Your goal: Type again, exactly, the lines below from the start through the line that includes "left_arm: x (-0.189".

[Saved entries]
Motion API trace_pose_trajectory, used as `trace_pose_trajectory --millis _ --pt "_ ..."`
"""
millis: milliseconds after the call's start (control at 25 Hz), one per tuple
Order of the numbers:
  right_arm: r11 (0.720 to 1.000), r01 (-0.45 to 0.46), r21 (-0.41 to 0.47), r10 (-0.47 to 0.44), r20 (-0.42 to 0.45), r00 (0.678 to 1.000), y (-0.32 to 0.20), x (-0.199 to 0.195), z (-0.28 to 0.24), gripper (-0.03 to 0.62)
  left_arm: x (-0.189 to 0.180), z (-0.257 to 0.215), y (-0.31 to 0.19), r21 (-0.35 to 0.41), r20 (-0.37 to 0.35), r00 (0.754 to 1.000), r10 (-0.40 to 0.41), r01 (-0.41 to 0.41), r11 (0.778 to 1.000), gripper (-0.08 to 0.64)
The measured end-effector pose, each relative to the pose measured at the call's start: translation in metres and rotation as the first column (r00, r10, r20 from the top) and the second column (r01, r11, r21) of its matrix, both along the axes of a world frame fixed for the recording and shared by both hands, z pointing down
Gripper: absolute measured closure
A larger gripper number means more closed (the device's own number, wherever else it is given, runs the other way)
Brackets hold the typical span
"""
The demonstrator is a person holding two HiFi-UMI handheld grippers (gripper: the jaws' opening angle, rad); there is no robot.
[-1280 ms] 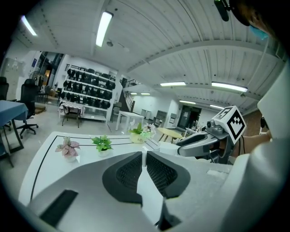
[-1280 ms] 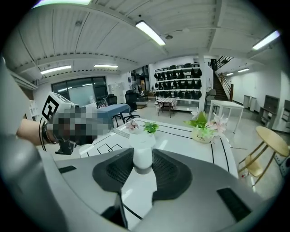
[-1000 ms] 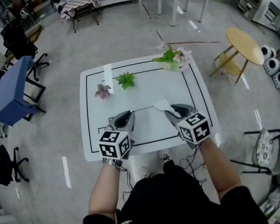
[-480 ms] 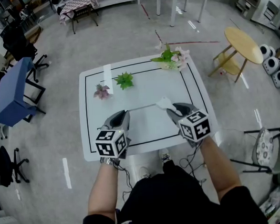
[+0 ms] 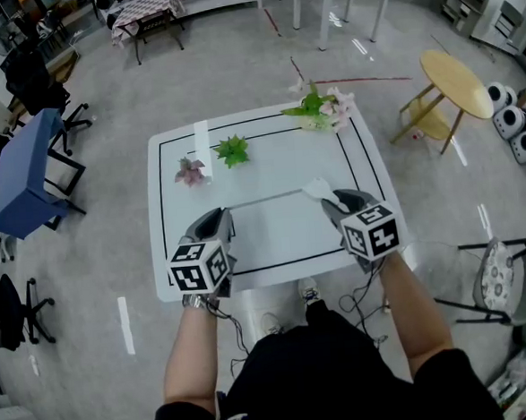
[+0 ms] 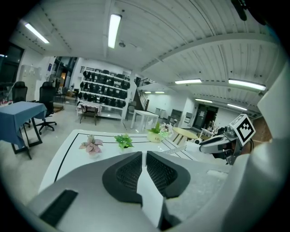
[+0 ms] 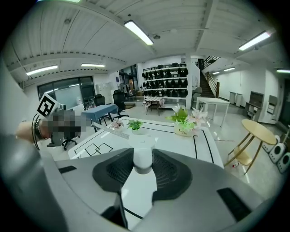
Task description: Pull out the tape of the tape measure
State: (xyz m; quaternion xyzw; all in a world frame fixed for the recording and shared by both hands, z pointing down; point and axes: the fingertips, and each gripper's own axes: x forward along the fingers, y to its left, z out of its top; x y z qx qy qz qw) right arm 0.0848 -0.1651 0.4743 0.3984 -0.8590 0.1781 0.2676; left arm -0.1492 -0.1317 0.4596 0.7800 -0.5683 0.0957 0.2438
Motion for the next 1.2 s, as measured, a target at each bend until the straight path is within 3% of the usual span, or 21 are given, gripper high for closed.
trace_pose_trajectory --millis 120,800,1200 --pt "1.000 -0.010 -0.016 0.010 0.016 1.000 -0.001 0.005 0.001 0.466 -0.006 0.002 0.000 -0.012 -0.023 1.000 -0.016 0.016 1.000 0.526" --pt "0.998 -0.058 -0.022 0.058 0.003 0.998 -0.011 0.030 0.003 0.466 -0.042 0.006 0.001 -0.034 0.011 0.994 -0.108 0.108 0.994 0.526" --pt "0.996 -0.082 -0.030 0.082 -0.007 0.997 -0.019 0.039 0.013 0.466 -0.062 0.018 -0.002 -0.041 0.061 0.987 -0.147 0.149 0.988 0.526"
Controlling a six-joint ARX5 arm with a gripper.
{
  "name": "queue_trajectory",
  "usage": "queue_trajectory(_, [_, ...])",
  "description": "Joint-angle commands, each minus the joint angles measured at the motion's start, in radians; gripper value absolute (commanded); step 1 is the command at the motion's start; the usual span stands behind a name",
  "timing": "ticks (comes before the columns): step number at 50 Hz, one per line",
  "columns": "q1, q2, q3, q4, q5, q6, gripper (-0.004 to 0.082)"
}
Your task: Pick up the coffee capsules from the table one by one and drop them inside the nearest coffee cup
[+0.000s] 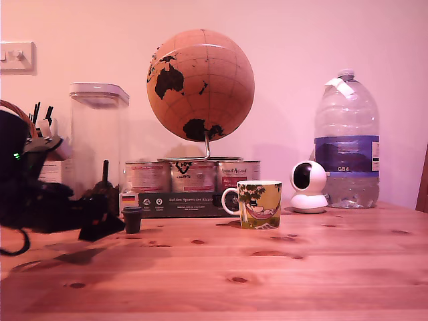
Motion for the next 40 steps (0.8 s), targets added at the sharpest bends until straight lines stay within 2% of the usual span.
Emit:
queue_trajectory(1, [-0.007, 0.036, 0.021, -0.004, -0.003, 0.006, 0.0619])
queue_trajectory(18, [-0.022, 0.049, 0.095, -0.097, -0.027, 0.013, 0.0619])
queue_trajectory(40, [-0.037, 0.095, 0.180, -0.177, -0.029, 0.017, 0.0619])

Written reply:
Motion API trace_pose_trajectory, used as `trace_pose_trajectory --millis _ --pt "_ ..."`
"""
millis: milliseconds after the call's start (control at 25 Hz), one per tuple
Order of the numbers:
  right_arm: r11 (0.720 to 1.000), r01 (-0.45 to 0.46), r21 (-0.41 to 0.47), r10 (-0.47 to 0.44), r20 (-0.42 to 0.45), r00 (0.678 to 1.000), y (-0.32 to 0.20), x (-0.199 to 0.195), z (-0.28 to 0.24), gripper (-0.03 to 0.62)
  left_arm: x (-0.189 to 0.180), z (-0.257 to 0.215), y (-0.31 to 0.19), r21 (-0.35 to 0.41), r20 (-0.37 to 0.35), r00 (0.754 to 1.000), r10 (-0.40 to 0.41), r01 (-0.41 to 0.41), r11 (0.778 to 1.000), gripper (-0.08 to 0.64)

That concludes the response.